Data extracted from a collection:
■ ■ ■

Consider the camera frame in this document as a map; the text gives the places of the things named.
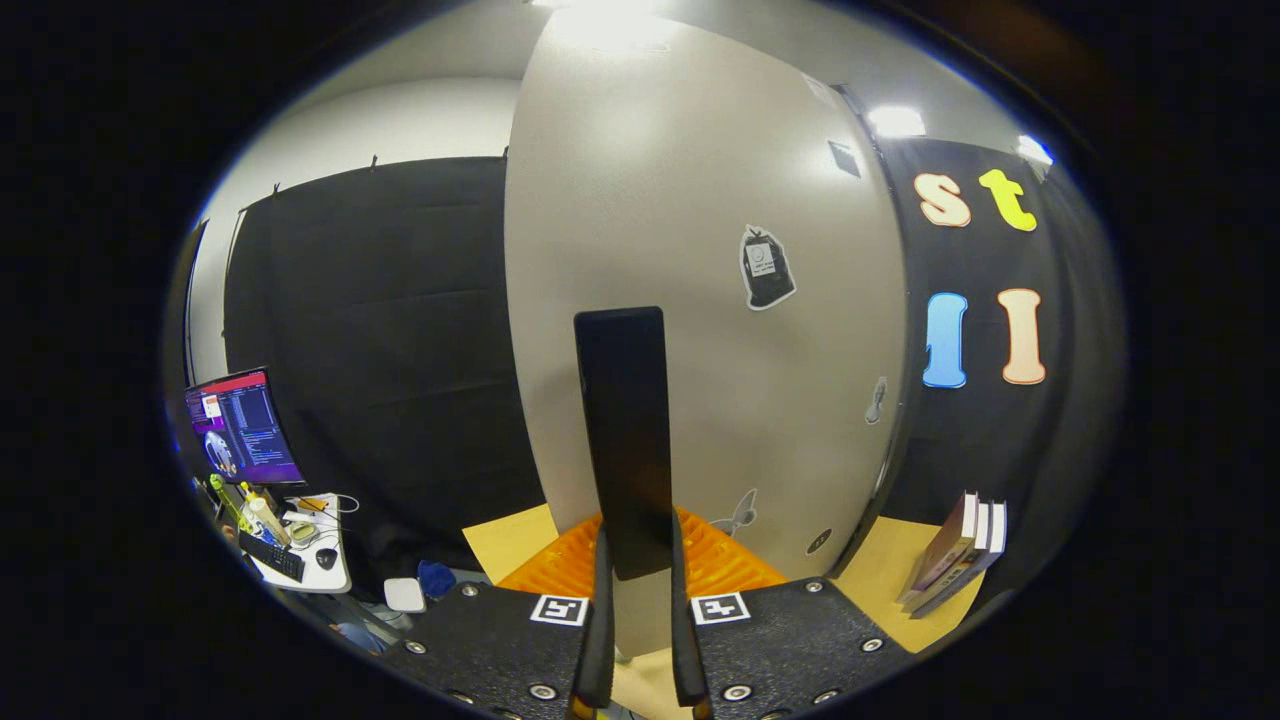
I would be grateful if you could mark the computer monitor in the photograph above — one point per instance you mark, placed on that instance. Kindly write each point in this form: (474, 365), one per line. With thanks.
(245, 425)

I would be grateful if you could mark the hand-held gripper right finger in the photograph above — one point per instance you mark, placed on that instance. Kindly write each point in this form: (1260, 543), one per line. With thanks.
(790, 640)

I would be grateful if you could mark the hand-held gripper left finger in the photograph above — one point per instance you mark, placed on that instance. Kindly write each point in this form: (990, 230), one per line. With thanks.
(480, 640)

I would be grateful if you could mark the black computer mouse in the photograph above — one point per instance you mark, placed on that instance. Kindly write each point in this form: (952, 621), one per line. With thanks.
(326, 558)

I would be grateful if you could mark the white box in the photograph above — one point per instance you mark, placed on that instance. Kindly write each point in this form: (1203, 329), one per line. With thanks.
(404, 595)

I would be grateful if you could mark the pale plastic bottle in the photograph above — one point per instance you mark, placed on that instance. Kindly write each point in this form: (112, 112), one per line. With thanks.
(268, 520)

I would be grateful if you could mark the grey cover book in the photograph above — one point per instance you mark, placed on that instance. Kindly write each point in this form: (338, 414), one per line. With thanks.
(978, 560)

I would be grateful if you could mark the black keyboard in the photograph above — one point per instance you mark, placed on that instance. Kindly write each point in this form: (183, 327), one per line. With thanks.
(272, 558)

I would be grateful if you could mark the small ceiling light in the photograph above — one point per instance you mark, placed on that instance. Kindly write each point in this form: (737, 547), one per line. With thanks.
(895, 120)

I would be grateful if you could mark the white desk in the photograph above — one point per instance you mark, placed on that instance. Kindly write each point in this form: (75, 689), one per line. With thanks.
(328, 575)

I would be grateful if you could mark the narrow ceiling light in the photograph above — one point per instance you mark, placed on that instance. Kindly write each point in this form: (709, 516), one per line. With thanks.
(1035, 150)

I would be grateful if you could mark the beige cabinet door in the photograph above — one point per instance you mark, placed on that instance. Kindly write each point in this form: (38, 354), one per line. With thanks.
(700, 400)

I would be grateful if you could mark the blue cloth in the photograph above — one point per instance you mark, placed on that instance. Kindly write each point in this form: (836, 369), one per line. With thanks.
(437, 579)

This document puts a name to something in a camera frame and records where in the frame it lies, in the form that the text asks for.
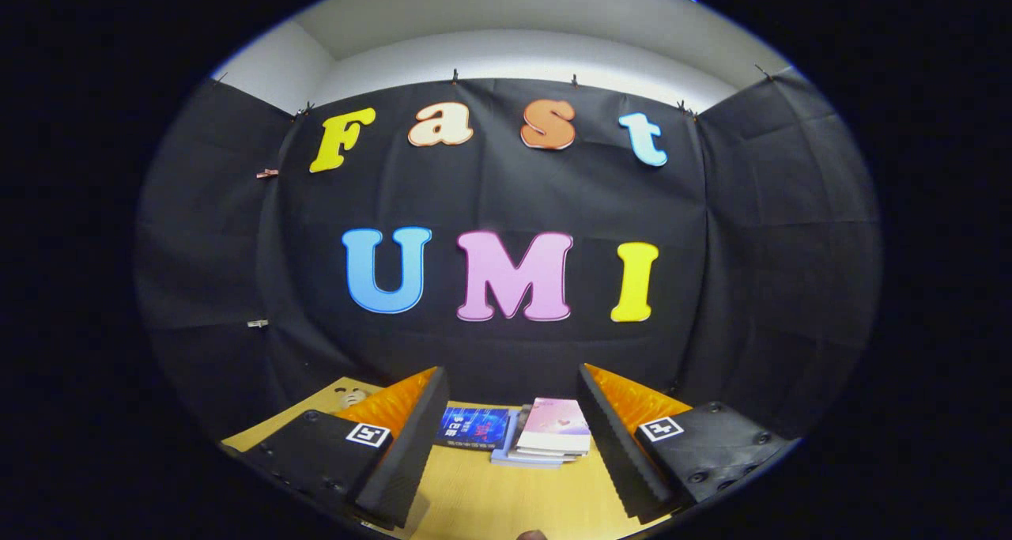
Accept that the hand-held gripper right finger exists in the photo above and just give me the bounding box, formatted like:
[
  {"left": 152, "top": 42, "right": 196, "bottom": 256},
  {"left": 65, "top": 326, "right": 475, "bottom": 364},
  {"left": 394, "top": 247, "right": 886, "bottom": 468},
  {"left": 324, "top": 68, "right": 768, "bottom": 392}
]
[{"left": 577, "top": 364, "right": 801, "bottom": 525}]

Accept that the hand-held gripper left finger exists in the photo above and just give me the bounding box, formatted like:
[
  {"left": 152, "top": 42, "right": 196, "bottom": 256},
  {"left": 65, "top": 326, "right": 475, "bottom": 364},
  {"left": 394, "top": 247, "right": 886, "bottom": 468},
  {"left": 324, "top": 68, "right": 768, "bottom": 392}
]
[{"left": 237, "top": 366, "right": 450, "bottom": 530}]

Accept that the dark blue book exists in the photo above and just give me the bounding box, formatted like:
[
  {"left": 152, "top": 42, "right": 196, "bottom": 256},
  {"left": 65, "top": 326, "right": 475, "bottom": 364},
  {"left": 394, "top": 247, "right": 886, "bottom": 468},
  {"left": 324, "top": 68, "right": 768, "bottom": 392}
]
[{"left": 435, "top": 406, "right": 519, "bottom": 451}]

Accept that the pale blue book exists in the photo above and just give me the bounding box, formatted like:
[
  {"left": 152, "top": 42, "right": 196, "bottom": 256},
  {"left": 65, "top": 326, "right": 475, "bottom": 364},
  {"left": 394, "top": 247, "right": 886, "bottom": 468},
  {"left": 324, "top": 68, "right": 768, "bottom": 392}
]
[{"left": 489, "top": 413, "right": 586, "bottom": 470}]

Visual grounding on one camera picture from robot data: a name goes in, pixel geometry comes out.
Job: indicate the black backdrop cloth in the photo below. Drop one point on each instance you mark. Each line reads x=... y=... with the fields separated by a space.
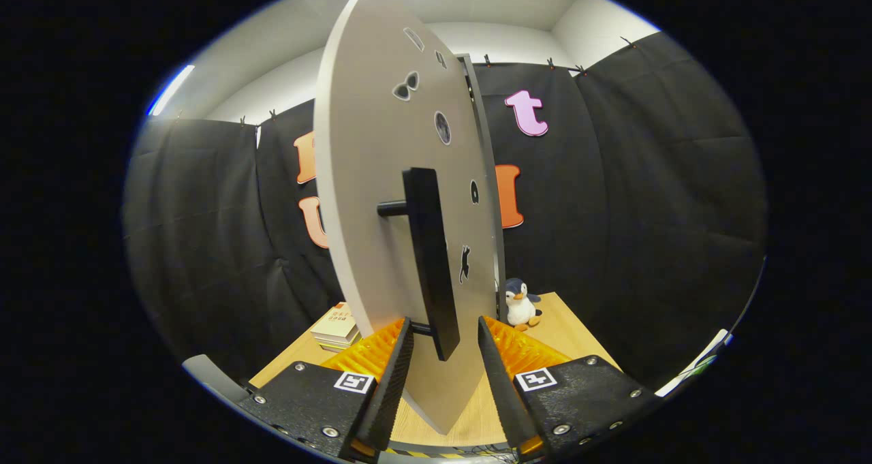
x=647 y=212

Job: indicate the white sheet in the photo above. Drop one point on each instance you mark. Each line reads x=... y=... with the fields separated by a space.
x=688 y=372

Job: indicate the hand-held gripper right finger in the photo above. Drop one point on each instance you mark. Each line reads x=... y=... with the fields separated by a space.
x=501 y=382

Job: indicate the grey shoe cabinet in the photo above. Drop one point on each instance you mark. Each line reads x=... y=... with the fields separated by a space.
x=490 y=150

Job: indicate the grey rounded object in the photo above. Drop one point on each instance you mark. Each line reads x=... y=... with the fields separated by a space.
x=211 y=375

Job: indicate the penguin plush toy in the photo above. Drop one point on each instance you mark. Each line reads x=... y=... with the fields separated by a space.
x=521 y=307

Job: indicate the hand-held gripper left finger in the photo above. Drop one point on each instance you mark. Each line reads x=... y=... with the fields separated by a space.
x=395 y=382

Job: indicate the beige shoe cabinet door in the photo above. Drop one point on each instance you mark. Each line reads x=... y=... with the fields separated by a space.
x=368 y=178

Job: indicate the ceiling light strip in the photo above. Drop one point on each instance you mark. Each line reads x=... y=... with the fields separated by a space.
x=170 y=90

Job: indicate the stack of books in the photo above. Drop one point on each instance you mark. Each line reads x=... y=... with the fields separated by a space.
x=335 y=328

■ ■ ■

WHAT NEEDS TO BE DONE: An exact reproduction of every record above is required, with no pictures included.

OUTPUT FOR THIS EXERCISE:
Consider the camera frame in this document as a map; the text gives the places of the things named.
I would be grateful if you could mark the computer monitor in the photograph above — one point per instance you mark, placed on that instance. Kindly write each point in this form: (474, 365), one per line. With thanks.
(245, 425)

I would be grateful if you could mark the hand-held gripper right finger in the photograph above — one point per instance you mark, placed on that instance. Kindly write each point in this form: (1260, 543), one per line. With thanks.
(790, 640)

I would be grateful if you could mark the hand-held gripper left finger in the photograph above — one point per instance you mark, placed on that instance. Kindly write each point in this form: (990, 230), one per line. With thanks.
(480, 640)

I would be grateful if you could mark the black computer mouse in the photograph above — one point per instance you mark, placed on that instance. Kindly write each point in this form: (952, 621), one per line. With thanks.
(326, 558)

I would be grateful if you could mark the white box in the photograph above — one point per instance you mark, placed on that instance. Kindly write each point in this form: (1203, 329), one per line. With thanks.
(404, 595)

I would be grateful if you could mark the pale plastic bottle in the photograph above — one point per instance you mark, placed on that instance. Kindly write each point in this form: (112, 112), one per line. With thanks.
(268, 520)

I would be grateful if you could mark the grey cover book in the photograph above — one point per instance you mark, placed on that instance. Kindly write each point in this form: (338, 414), one per line. With thanks.
(978, 560)

I would be grateful if you could mark the black keyboard in the photograph above — one point per instance you mark, placed on that instance. Kindly write each point in this form: (183, 327), one per line. With thanks.
(272, 558)

I would be grateful if you could mark the small ceiling light in the photograph above — one point per instance you mark, placed on that instance. Kindly write each point in this form: (737, 547), one per line. With thanks.
(895, 120)

I would be grateful if you could mark the white desk in the photograph above — one point per instance you mark, placed on that instance. Kindly write each point in this form: (75, 689), one per line. With thanks.
(328, 575)

I would be grateful if you could mark the narrow ceiling light in the photograph above — one point per instance you mark, placed on that instance. Kindly write each point in this form: (709, 516), one per line. With thanks.
(1035, 150)

I would be grateful if you could mark the beige cabinet door in the photograph above — one point per instance you mark, placed on that instance. Kindly write each point in this form: (38, 354), one per line. With thanks.
(700, 400)

I would be grateful if you could mark the blue cloth in the photograph above — one point per instance you mark, placed on that instance. Kindly write each point in this form: (836, 369), one per line. With thanks.
(437, 579)

This document puts a name to something in a camera frame and records where in the frame it lies, in the form that the text asks for.
Accept that the hand-held gripper right finger exists in the photo above and just give me the bounding box, formatted like:
[
  {"left": 152, "top": 42, "right": 196, "bottom": 256},
  {"left": 65, "top": 326, "right": 475, "bottom": 364},
  {"left": 394, "top": 247, "right": 886, "bottom": 468},
  {"left": 324, "top": 68, "right": 768, "bottom": 392}
]
[{"left": 577, "top": 364, "right": 801, "bottom": 525}]

Accept that the hand-held gripper left finger exists in the photo above and just give me the bounding box, formatted like:
[
  {"left": 152, "top": 42, "right": 196, "bottom": 256},
  {"left": 65, "top": 326, "right": 475, "bottom": 364},
  {"left": 394, "top": 247, "right": 886, "bottom": 468},
  {"left": 324, "top": 68, "right": 768, "bottom": 392}
]
[{"left": 237, "top": 366, "right": 450, "bottom": 530}]

Accept that the dark blue book exists in the photo above and just give me the bounding box, formatted like:
[
  {"left": 152, "top": 42, "right": 196, "bottom": 256},
  {"left": 65, "top": 326, "right": 475, "bottom": 364},
  {"left": 394, "top": 247, "right": 886, "bottom": 468},
  {"left": 324, "top": 68, "right": 768, "bottom": 392}
]
[{"left": 435, "top": 406, "right": 519, "bottom": 451}]

Accept that the pale blue book exists in the photo above and just give me the bounding box, formatted like:
[
  {"left": 152, "top": 42, "right": 196, "bottom": 256},
  {"left": 65, "top": 326, "right": 475, "bottom": 364},
  {"left": 394, "top": 247, "right": 886, "bottom": 468},
  {"left": 324, "top": 68, "right": 768, "bottom": 392}
]
[{"left": 489, "top": 413, "right": 586, "bottom": 470}]

Visual grounding on one camera picture from robot data: a name goes in, pixel geometry comes out.
Job: indicate the black backdrop cloth in the photo below. Drop one point on each instance you mark. Each line reads x=... y=... with the fields separated by a space.
x=647 y=212

Job: indicate the white sheet in the photo above. Drop one point on each instance you mark. Each line reads x=... y=... with the fields separated by a space.
x=688 y=372

Job: indicate the hand-held gripper right finger in the photo above. Drop one point on each instance you mark. Each line reads x=... y=... with the fields separated by a space.
x=501 y=382

Job: indicate the grey shoe cabinet in the photo above. Drop one point on each instance you mark. Each line reads x=... y=... with the fields separated by a space.
x=490 y=150

Job: indicate the grey rounded object in the photo above. Drop one point on each instance you mark. Each line reads x=... y=... with the fields separated by a space.
x=211 y=375

Job: indicate the penguin plush toy in the photo above. Drop one point on each instance you mark. Each line reads x=... y=... with the fields separated by a space.
x=521 y=307

Job: indicate the hand-held gripper left finger in the photo above. Drop one point on each instance you mark. Each line reads x=... y=... with the fields separated by a space.
x=395 y=382

Job: indicate the beige shoe cabinet door in the photo above. Drop one point on each instance you mark. Each line reads x=... y=... with the fields separated by a space.
x=368 y=178

Job: indicate the ceiling light strip in the photo above. Drop one point on each instance you mark. Each line reads x=... y=... with the fields separated by a space.
x=170 y=90

Job: indicate the stack of books in the photo above. Drop one point on each instance you mark. Each line reads x=... y=... with the fields separated by a space.
x=335 y=328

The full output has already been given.